Certainly, she devotes a great deal of time and effort to pursuit of the sport. She plays in a competitive softball league. She has been playing this version of the sport since she was 7. The team practices at least twice each week for two hours and then they play competitively every weekend for the entire summer. The dedication she, her teammates and her coaches display is something that I, a middle-aged sedentary professor, find remarkable. Let me give a few examples.
A normal weekend of softball frequently begins on Friday night and then continues into Saturday and, on occasion, Sunday. This means, in practice, that each team may play as many as eight to 10 games during the weekend. It’s not unusual that the first game will begin at 8 a.m. and that the last game of the day may begin at 9 p.m. Each game lasts one hour and 10 minutes. Thus, an individual competitor may play more than 10 hours of competitive ball in a single weekend.

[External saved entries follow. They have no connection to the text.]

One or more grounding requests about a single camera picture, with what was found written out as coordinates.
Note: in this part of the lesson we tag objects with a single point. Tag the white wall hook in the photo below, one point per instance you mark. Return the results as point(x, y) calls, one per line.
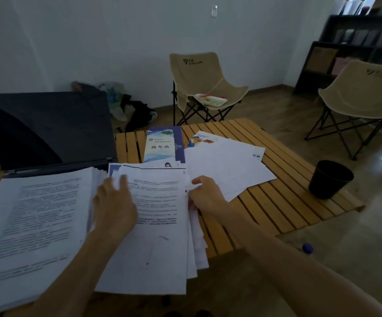
point(214, 11)

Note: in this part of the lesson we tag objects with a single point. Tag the person's right hand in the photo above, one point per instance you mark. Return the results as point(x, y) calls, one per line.
point(209, 199)

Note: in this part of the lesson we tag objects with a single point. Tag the person's right black shoe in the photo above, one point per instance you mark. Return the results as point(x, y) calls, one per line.
point(203, 313)

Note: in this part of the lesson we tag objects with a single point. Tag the wooden slatted table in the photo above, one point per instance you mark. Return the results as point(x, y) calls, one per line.
point(276, 207)

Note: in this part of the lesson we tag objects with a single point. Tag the colourful illustrated leaflet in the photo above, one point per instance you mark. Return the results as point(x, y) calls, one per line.
point(199, 139)

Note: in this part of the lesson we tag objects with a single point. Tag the grey laptop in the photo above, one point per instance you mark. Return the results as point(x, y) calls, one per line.
point(52, 128)

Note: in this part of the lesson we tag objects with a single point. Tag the tall narrow window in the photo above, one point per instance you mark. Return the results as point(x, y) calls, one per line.
point(356, 4)

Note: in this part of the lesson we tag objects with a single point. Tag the dark bottle with blue cap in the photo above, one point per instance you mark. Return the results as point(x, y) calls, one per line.
point(307, 248)

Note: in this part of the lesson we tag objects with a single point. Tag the person's left forearm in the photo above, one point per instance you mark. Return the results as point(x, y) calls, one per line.
point(75, 280)

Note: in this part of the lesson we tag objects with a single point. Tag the red and white booklet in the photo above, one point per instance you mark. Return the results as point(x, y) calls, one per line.
point(210, 99)

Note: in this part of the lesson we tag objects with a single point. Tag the black shelf unit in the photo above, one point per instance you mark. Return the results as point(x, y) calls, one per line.
point(301, 85)

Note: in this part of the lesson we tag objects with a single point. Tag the beige folding chair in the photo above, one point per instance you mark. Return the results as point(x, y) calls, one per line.
point(197, 72)
point(362, 92)

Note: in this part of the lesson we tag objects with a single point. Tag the blue booklet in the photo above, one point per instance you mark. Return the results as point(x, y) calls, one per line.
point(162, 145)

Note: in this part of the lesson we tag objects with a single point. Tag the sorted text document stack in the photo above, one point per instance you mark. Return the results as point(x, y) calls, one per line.
point(29, 227)

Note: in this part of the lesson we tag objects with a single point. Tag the thin stack of sorted sheets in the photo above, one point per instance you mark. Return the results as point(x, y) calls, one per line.
point(158, 247)

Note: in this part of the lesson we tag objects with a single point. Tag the person's left black shoe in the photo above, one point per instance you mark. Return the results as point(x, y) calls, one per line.
point(172, 314)

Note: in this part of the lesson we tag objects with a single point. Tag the woven storage basket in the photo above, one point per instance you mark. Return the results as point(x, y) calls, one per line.
point(321, 60)

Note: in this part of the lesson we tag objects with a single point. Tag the person's black shoe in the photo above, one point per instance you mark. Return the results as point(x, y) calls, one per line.
point(203, 313)
point(172, 314)

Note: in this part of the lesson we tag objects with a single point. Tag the black plastic pot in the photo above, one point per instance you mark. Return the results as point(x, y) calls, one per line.
point(329, 181)

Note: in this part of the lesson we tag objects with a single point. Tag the person's left hand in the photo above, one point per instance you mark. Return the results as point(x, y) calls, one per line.
point(115, 214)

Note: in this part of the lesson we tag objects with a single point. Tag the resume sheet with photo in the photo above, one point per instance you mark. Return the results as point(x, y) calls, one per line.
point(144, 167)

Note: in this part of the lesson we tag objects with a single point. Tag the person's right forearm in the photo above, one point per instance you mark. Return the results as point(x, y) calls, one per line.
point(303, 274)

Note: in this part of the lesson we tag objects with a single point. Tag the pink storage box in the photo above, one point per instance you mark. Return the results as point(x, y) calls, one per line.
point(341, 66)

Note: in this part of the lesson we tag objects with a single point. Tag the pile of white papers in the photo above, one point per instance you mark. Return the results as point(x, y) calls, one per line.
point(230, 168)

The games themselves take place at various venues, often 50 miles or more from their home fields. And, of course, each player is accompanied by her own cheering squad of dedicated friends and families.

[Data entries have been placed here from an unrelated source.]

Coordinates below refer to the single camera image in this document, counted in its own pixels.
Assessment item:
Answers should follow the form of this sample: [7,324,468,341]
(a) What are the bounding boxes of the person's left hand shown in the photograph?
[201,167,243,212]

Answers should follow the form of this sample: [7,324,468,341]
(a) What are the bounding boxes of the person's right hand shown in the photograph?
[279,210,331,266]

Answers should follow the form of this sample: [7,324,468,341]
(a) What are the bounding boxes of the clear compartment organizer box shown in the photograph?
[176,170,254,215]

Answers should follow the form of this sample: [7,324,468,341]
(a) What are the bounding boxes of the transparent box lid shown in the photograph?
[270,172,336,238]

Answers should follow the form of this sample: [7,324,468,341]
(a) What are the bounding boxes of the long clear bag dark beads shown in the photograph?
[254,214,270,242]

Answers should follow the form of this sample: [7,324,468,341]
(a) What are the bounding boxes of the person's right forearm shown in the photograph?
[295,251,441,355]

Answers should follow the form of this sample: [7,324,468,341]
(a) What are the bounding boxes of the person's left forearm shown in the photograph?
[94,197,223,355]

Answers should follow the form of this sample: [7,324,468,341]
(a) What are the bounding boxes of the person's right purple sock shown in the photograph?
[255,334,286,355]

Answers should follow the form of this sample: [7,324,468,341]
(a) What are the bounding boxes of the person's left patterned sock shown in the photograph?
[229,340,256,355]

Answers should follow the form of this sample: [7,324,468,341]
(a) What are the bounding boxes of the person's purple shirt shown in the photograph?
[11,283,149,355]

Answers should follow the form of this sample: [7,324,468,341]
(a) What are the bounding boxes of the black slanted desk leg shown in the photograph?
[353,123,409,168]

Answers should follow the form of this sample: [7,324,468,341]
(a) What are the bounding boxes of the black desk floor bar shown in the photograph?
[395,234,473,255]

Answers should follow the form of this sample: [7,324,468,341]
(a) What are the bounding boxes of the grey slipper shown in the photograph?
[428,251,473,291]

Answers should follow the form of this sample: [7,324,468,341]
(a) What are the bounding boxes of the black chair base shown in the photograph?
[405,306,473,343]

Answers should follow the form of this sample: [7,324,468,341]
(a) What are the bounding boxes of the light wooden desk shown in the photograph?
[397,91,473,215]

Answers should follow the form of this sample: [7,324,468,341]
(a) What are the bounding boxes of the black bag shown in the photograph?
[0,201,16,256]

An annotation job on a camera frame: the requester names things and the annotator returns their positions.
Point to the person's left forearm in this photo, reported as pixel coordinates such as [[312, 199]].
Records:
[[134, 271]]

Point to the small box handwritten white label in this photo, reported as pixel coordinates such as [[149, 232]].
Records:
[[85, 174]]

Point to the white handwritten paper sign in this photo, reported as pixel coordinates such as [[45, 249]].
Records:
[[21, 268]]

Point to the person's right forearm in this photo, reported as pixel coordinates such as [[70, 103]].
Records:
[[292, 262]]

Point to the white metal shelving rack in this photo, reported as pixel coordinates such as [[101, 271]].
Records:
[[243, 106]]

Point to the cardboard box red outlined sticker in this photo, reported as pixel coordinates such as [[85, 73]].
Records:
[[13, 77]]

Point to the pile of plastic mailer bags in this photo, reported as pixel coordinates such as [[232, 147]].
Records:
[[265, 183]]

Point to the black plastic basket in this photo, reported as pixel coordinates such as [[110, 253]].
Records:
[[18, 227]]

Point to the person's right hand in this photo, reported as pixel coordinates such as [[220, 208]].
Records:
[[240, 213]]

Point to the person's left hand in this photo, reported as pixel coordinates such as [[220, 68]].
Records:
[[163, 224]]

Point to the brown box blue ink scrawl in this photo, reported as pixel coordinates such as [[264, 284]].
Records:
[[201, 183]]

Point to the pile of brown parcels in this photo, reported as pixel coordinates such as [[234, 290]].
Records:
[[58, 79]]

The sport is not inexpensive. On some teams, players must spend close to $1,000 for uniforms, travel expenses and tournament fees. Other teams depend on community fundraisers and make do with less expensive uniforms and equipment. Many of the players attend sports camps and clinics to improve their skills and some will even hire private coaches, if they (or their parents) can afford it. No matter how much is spent, however, the players are highly dedicated and the coaches and parents are completely committed.
A few weeks ago, one of the coaches of my friend’s daughter’s team suffered a major heart attack, just a few days before the national competition. His only concern in the hospital was whether he’d be out in time to coach his team. Indeed, he was so excited about his team’s success and so single-minded about aiding them in every way he could, he not only coached the team that weekend, but he was in such a rush to get to the ballfield that he forgot the nitro tablets that his cardiologist had provided for him.
At a time when professional athletes have become living corporations focused on maximizing profits through product endorsements and paid appearances, and collegiate athletics have become even more dominated by money and profits than many professional franchises, it is extraordinarily refreshing to see young, enthusiastic, amateur athletes playing for the sheer joy of it. To my mind, this is American sports at its best. It is these activities that teach our children the meaning of friendly competition, of team loyalty and cooperation, and how to be “good sports.”
If the English believed that wars were won “on the playing fields of Eton,” then I think that we can say that true American virtues are taught and acquired and acquired on the ballfields and in the amateur leagues which are found across this country. Long may they flourish.